Sexta-feira e o Banco Central (BC) segue com a pulga atrás da orelha em relação à inflação. A autoridade monetária está de olho não só no presente, mas também no futuro, com receio de que a inflação não convirja para a meta nos próximos anos. E para piorar o cenário, a guerra no Oriente Médio adiciona mais um ingrediente de incerteza à economia brasileira.

Banco Central em alerta

Paulo Picchetti, diretor do BC, jogou luz sobre a preocupação com as expectativas de inflação para 2028, que estão acima da meta de 3%. Imagine que o BC é como um piloto de avião: ele precisa ajustar a rota o tempo todo para garantir que o avião chegue ao destino certo. No caso da economia, o 'destino' é a meta de inflação. Se o piloto percebe que o avião está se desviando da rota, ele precisa agir para corrigir o curso.

O receio do BC é que essa 'desancoragem' das expectativas de inflação possa comprometer a eficácia da política monetária. Ou seja, se as pessoas e empresas acreditarem que a inflação vai ficar alta, elas tendem a repassar isso para os preços, o que dificulta o trabalho do BC para controlar a inflação. É como se fosse um círculo vicioso.

O que essa preocupação do BC significa para você?

Se o BC considera que a inflação futura está ameaçada, a tendência é que ele mantenha uma postura mais cautelosa na condução da política monetária. Isso significa que a taxa Selic, que é a taxa básica de juros da economia, pode demorar mais para cair ou até mesmo subir, caso o cenário se deteriore. E juros altos afetam diretamente o seu bolso, encarecendo o crédito, financiamentos e até mesmo as compras parceladas.

Além disso, juros altos tendem a desacelerar a atividade econômica, o que pode impactar o mercado de trabalho. Se as empresas vendem menos, elas podem reduzir a produção e, consequentemente, demitir funcionários. É por isso que o BC precisa calibrar muito bem suas decisões, buscando um equilíbrio entre o controle da inflação e o estímulo ao crescimento econômico.

Guerra no Oriente Médio e o impacto no seu bolso

Como se não bastasse a preocupação com a inflação futura, a escalada da guerra no Oriente Médio traz mais um desafio para a economia brasileira. Segundo a Instituição Fiscal Independente (IFI), o conflito pode adicionar até 1 ponto percentual à inflação no Brasil entre 2026 e 2027. Parece pouco, mas faz diferença no supermercado, na bomba de gasolina e na conta de luz.

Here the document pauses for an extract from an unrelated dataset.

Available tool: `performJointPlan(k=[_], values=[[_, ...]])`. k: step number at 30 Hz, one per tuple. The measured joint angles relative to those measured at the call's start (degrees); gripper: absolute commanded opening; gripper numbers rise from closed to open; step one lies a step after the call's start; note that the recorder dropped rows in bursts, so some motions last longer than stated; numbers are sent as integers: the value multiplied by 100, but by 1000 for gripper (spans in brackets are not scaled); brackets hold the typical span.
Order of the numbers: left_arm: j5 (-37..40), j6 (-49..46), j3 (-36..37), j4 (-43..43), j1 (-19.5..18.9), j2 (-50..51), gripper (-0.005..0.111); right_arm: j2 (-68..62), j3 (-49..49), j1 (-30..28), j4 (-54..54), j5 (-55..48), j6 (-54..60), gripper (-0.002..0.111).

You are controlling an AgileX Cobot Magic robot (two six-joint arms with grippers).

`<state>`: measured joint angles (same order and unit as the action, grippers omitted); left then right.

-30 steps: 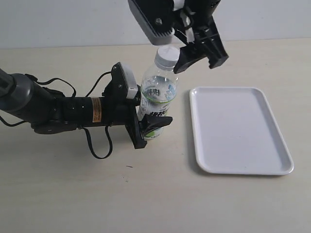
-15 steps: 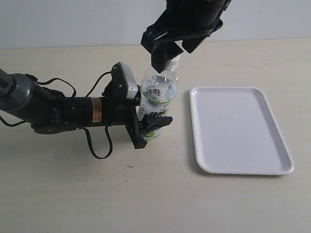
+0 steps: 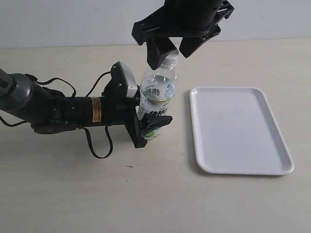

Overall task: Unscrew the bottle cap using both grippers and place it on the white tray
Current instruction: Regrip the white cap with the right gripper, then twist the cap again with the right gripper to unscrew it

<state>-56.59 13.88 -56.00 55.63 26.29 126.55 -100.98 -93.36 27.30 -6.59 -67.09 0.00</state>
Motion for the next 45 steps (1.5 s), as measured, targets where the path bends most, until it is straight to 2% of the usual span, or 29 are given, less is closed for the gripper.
performJointPlan(k=[7,18,34,37,44,45], values=[[0,0,0,0,0,0,1,0,0,0,-13,175,0,64],[0,0,0,0,0,0,1,0,0,0,-51,186,477,55],[0,0,0,0,0,0,1,0,0,0,-55,23,674,53],[0,0,0,0,0,0,1,0,0,0,-55,23,685,44],[0,0,0,0,0,0,1,0,0,0,-42,23,695,3],[0,0,0,0,0,0,1,0,0,0,-42,23,695,0]])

O principal canal de transmissão desse impacto é o preço do petróleo. Se o barril do Brent, que é referência internacional, ultrapassar a marca de US$ 100, o Brasil pode sofrer um choque de oferta. Isso significa que os custos de produção aumentam, as empresas repassam para os preços e a inflação sobe. E quem paga a conta é você, no final das contas.

O que está por trás desse impacto do petróleo?

O petróleo é uma matéria-prima essencial para diversos setores da economia. Ele é usado na produção de combustíveis, plásticos, fertilizantes e uma infinidade de outros produtos. Além disso, o petróleo é importante para o setor de transportes, já que grande parte das mercadorias é transportada por caminhões movidos a diesel. Se o preço do petróleo sobe, toda essa cadeia produtiva é afetada.

A IFI estima que, mesmo em um cenário de 'normalização' do preço do petróleo, com o barril do Brent recuando para US$ 86,90 em 2026 e US$ 74,00 em 2027, ainda haverá impacto na inflação brasileira. Isso porque o aumento do preço da gasolina, do diesel e dos fretes acaba contaminando toda a cadeia produtiva nacional.

Liquidação de cooperativa e o sistema financeiro

Em meio a esse cenário de incertezas, o Banco Central decretou a liquidação extrajudicial da cooperativa Creditag por 'grave comprometimento' econômico. Essa medida, apesar de pontual, serve como um lembrete de que o sistema financeiro está sempre sob vigilância, e que o BC está pronto para agir caso alguma instituição apresente problemas.

É importante ressaltar que essa liquidação não representa, necessariamente, um risco sistêmico. Ou seja, não é um sinal de que outras instituições financeiras estão em dificuldades. No entanto, é fundamental que o BC continue monitorando de perto o sistema financeiro, para evitar que problemas isolados se transformem em uma crise generalizada.

O que esperar?

O cenário econômico brasileiro segue desafiador, com a inflação no radar do Banco Central e a guerra no Oriente Médio adicionando mais um fator de risco. A expectativa é que o BC mantenha uma postura conservadora na condução da política monetária, o que pode impactar o seu bolso. Diante desse quadro, é fundamental ficar atento às notícias e planejar suas finanças com cautela.